Exercise brief: Output the listing below verbatim, from its first line to its last.

Given material:
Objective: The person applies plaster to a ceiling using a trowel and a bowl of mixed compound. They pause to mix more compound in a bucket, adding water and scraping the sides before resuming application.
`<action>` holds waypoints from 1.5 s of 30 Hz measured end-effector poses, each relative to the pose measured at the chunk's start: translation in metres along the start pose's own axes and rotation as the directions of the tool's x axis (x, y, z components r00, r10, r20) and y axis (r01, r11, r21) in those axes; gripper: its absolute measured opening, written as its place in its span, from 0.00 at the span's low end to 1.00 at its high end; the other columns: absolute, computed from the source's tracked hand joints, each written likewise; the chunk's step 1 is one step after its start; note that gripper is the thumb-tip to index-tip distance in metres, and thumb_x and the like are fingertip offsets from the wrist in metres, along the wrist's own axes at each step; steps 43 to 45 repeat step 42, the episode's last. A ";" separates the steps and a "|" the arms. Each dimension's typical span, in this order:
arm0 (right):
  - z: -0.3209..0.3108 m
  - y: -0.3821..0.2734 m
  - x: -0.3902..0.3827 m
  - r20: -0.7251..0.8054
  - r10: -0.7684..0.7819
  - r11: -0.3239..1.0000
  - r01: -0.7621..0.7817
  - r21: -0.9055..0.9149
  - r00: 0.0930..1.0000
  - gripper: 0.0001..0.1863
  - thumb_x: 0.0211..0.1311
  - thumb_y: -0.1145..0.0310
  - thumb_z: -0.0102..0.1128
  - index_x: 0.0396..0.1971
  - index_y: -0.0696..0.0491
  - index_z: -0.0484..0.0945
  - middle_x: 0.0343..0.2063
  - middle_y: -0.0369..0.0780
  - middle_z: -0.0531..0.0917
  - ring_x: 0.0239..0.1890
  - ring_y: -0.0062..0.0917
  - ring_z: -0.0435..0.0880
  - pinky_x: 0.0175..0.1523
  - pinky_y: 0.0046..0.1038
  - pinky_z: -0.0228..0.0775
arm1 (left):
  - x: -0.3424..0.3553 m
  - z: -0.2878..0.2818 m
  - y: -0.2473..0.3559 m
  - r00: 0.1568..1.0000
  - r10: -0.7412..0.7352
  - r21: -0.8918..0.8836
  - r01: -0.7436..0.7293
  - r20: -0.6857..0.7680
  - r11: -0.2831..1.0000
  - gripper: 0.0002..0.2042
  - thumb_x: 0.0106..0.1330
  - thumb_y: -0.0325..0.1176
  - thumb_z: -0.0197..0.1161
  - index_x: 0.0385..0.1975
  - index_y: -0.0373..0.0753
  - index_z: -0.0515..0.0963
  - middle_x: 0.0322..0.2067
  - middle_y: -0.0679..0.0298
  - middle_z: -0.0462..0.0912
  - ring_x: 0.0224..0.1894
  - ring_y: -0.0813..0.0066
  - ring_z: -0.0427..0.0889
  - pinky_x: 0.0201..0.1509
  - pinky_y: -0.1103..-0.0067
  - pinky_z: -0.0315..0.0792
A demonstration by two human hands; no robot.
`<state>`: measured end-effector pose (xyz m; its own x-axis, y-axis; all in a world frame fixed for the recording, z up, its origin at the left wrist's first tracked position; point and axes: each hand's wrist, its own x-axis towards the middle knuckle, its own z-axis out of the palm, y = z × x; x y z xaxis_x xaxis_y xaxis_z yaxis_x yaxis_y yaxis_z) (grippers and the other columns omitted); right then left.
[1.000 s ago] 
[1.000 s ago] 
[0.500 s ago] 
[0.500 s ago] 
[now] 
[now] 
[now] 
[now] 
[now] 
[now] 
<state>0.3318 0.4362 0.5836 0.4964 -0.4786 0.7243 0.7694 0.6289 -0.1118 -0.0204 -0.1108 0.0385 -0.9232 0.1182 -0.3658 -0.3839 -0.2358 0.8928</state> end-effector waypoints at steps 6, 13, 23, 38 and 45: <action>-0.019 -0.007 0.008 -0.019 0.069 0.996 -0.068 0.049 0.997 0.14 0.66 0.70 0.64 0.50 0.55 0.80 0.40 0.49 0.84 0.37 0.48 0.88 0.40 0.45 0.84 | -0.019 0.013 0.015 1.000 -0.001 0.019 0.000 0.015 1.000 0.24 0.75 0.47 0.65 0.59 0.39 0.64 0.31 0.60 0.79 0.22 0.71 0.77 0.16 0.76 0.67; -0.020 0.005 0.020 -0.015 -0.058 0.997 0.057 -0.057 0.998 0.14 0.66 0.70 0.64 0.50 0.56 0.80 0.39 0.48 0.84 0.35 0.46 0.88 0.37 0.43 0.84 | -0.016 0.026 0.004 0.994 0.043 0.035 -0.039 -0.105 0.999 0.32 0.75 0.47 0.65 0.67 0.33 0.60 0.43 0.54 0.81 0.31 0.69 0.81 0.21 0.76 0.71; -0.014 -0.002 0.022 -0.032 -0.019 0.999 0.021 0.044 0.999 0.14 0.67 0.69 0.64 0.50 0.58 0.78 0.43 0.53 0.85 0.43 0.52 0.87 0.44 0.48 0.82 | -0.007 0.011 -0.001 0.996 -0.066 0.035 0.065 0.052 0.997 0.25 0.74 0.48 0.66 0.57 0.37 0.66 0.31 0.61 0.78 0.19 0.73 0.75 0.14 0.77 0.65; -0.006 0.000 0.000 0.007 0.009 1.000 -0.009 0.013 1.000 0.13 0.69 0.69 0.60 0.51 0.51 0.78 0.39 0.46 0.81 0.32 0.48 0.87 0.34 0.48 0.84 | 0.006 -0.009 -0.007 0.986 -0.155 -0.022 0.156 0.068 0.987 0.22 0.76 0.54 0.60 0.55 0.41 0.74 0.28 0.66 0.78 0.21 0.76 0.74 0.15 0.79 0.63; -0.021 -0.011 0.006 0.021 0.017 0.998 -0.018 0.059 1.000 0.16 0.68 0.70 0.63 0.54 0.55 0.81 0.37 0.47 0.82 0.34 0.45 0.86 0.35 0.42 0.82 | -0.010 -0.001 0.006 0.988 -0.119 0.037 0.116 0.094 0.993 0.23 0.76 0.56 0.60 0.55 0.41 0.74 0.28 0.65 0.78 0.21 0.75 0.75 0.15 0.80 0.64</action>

Expected answer:
Objective: The person applies plaster to a ceiling using a trowel and a bowl of mixed compound. They pause to mix more compound in a bucket, adding water and scraping the sides before resuming application.
`<action>` holds waypoints from 1.5 s of 30 Hz measured end-effector poses, each relative to the pose measured at the chunk's start: translation in metres along the start pose's own axes and rotation as the directions of the tool's x axis (x, y, z components r00, r10, r20) and y axis (r01, r11, r21) in those axes; gripper: its absolute measured opening, written as its place in its span, from 0.00 at the span's low end to 1.00 at its high end; the other columns: absolute, computed from the source's tracked hand joints, each written likewise; the chunk's step 1 is one step after its start; note that gripper is the thumb-tip to index-tip distance in metres, and thumb_x and the like are fingertip offsets from the wrist in metres, along the wrist's own axes at each step; steps 43 to 45 repeat step 42, the episode's last. A ";" separates the steps and a "|" the arms. Each dimension's typical span, in this order:
arm0 (right):
  - z: -0.3209..0.3108 m
  - y: -0.3821..0.2734 m
  - x: -0.3902..0.3827 m
  - r20: -0.7251..0.8054
  - r10: -0.7684..0.7819
  - r11: -0.3239..1.0000
  - r01: -0.7621..0.7817
  - r21: -0.9055..0.9149
  - r00: 0.0930..1.0000
  - gripper: 0.0001..0.1863
  - thumb_x: 0.0211..0.1311
  - thumb_y: -0.1145..0.0310
  - thumb_z: -0.0102..0.1128
  - index_x: 0.0396..0.1971
  - index_y: -0.0696..0.0491
  - index_z: -0.0484..0.0945
  - middle_x: 0.0343..0.2063
  - middle_y: -0.0369..0.0780
  - middle_z: -0.0531..0.0917
  - ring_x: 0.0239..0.1890
  - ring_y: -0.0062..0.0917
  - ring_z: -0.0435..0.0880
  - pinky_x: 0.0175..0.1523
  - pinky_y: 0.0046..0.1038
  - pinky_z: -0.0228..0.0775
arm1 (left):
  - x: -0.3424..0.3553 m
  - z: -0.2878..0.2818 m
  - y: -0.2473..0.3559 m
  - r00: 0.1568..1.0000
  - r10: -0.7412..0.7352
  - r21: -0.8918..0.8836
  - r01: -0.7436..0.7293
  - r20: -0.6857..0.7680
  - r11: -0.2831..1.0000
  - gripper: 0.0002..0.2042
  - thumb_x: 0.0106..0.1330
  - thumb_y: -0.0325..0.1176
  - thumb_z: -0.0197..0.1161
  - index_x: 0.0385..0.1975
  - index_y: -0.0373..0.0753
  - index_z: -0.0515..0.0963
  - middle_x: 0.0322..0.2067
  - middle_y: -0.0679..0.0298
  - middle_z: -0.0462..0.0912
  - ring_x: 0.0224..0.1894
  - ring_y: -0.0813..0.0066
  - ring_z: -0.0427..0.0889
  - pinky_x: 0.0201..0.1509
  - pinky_y: -0.1103..-0.0067
  - pinky_z: -0.0315..0.0792
A demonstration by two human hands; no robot.
`<state>`: measured end-effector pose (xyz m; its own x-axis, y-axis; all in a world frame fixed for the recording, z up, its origin at the left wrist's first tracked position; point and axes: each hand's wrist, its own x-axis towards the middle knuckle, its own z-axis out of the palm, y = z × x; x y z xaxis_x xaxis_y xaxis_z yaxis_x yaxis_y yaxis_z) (grippers and the other columns omitted); right then left.
[1.000 s ago] 
[1.000 s ago] 
[0.500 s ago] 
[0.500 s ago] 
[now] 
[now] 
[now] 
[now] 
[now] 
[now] 
<state>0.3318 0.4362 0.5836 0.4964 -0.4786 0.7243 0.7694 0.6289 -0.1118 -0.0204 -0.1108 0.0385 -0.9232 0.1182 -0.3658 -0.3839 -0.2358 0.8928</state> end-effector waypoints at steps 6, 13, 23, 38 and 45: <action>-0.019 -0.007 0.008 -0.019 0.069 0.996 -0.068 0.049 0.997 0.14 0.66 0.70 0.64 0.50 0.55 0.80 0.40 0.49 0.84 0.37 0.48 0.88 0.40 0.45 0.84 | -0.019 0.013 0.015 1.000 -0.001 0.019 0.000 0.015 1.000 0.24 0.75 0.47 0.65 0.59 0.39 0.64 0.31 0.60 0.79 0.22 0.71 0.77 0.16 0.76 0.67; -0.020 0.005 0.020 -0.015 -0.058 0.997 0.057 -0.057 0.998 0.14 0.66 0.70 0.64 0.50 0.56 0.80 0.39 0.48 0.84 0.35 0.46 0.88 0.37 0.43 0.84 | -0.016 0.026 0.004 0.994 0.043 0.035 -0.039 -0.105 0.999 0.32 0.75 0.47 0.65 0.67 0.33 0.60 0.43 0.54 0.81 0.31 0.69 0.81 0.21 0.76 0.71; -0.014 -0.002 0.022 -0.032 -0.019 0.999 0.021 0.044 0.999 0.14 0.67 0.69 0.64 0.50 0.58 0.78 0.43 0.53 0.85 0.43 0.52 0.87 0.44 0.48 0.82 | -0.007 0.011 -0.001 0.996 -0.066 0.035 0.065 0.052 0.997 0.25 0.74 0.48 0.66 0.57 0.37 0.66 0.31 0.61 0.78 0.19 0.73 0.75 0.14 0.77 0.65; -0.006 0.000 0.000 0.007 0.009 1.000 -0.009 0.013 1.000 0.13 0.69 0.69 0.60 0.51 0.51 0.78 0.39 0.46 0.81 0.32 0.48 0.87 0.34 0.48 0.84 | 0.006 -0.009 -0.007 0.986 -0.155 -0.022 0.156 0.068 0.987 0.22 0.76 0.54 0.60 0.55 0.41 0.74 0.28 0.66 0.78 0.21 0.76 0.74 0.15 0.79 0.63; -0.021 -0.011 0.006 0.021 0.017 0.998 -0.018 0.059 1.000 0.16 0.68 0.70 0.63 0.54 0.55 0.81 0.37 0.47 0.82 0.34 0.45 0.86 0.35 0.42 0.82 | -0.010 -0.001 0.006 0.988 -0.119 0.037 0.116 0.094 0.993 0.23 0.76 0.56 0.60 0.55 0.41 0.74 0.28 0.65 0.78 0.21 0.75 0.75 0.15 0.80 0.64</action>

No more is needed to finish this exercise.